Each line of the material should be set down exactly. Pictures are not part of the copy.

◆ Data shown
● ● ● ● ● ● ●
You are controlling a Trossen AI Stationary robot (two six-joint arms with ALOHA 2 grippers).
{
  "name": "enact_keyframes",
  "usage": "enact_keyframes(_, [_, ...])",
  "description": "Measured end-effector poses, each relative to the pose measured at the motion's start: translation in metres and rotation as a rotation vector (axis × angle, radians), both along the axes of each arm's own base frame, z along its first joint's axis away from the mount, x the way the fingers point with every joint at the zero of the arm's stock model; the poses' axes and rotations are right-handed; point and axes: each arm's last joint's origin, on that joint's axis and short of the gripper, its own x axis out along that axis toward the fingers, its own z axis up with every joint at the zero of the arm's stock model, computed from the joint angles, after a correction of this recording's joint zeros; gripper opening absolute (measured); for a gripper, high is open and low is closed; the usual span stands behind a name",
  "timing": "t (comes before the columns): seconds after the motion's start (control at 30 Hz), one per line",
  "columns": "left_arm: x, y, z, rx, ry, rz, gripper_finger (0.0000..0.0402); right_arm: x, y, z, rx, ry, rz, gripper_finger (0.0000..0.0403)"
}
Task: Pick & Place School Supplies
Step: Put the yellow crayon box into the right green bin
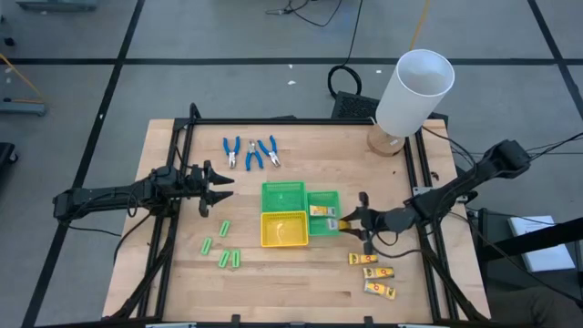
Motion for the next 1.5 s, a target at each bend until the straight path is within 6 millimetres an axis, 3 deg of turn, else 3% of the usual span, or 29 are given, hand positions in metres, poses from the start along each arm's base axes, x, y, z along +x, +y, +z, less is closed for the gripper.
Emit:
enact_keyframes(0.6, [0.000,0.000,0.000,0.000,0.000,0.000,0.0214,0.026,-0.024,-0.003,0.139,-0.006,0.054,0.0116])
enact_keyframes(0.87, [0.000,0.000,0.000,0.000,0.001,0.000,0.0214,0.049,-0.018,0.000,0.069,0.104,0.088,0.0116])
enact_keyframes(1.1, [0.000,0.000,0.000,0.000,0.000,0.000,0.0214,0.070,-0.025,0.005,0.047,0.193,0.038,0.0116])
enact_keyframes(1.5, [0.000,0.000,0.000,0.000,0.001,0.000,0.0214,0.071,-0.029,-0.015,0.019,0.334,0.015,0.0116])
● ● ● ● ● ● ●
◆ Result of this exercise
You are controlling a Trossen AI Stationary robot (two six-joint arms with ALOHA 2 grippers).
{
  "name": "enact_keyframes",
  "usage": "enact_keyframes(_, [_, ...])",
  "description": "Measured end-effector poses, each relative to the pose measured at the motion's start: translation in metres and rotation as a rotation vector (axis × angle, radians), both along the axes of each arm's own base frame, z along its first joint's axis away from the mount, x the way the fingers point with every joint at the zero of the arm's stock model; the poses' axes and rotations are right-handed; point and axes: each arm's last joint's origin, on that joint's axis and short of the gripper, its own x axis out along that axis toward the fingers, its own z axis up with every joint at the zero of the arm's stock model, computed from the joint angles, after a correction of this recording's joint zeros; gripper opening absolute (measured); for a gripper, high is open and low is closed; the usual span stands behind a name",
  "timing": "t (comes before the columns): seconds after the motion's start (control at 30 Hz), one per line",
  "columns": "left_arm: x, y, z, rx, ry, rz, gripper_finger (0.0000..0.0402); right_arm: x, y, z, rx, ry, rz, gripper_finger (0.0000..0.0403)"
}
Task: Pick & Place School Supplies
Step: Put the yellow crayon box into the right green bin
Motion for the next 1.5 s, a target at each bend until the straight path is within 6 millimetres an axis, 3 deg of turn, else 3% of the usual span, or 29 are given, hand positions in metres, poses from the start along each arm's base axes, x, y, z along +x, +y, +z, less is closed for the gripper.
Emit:
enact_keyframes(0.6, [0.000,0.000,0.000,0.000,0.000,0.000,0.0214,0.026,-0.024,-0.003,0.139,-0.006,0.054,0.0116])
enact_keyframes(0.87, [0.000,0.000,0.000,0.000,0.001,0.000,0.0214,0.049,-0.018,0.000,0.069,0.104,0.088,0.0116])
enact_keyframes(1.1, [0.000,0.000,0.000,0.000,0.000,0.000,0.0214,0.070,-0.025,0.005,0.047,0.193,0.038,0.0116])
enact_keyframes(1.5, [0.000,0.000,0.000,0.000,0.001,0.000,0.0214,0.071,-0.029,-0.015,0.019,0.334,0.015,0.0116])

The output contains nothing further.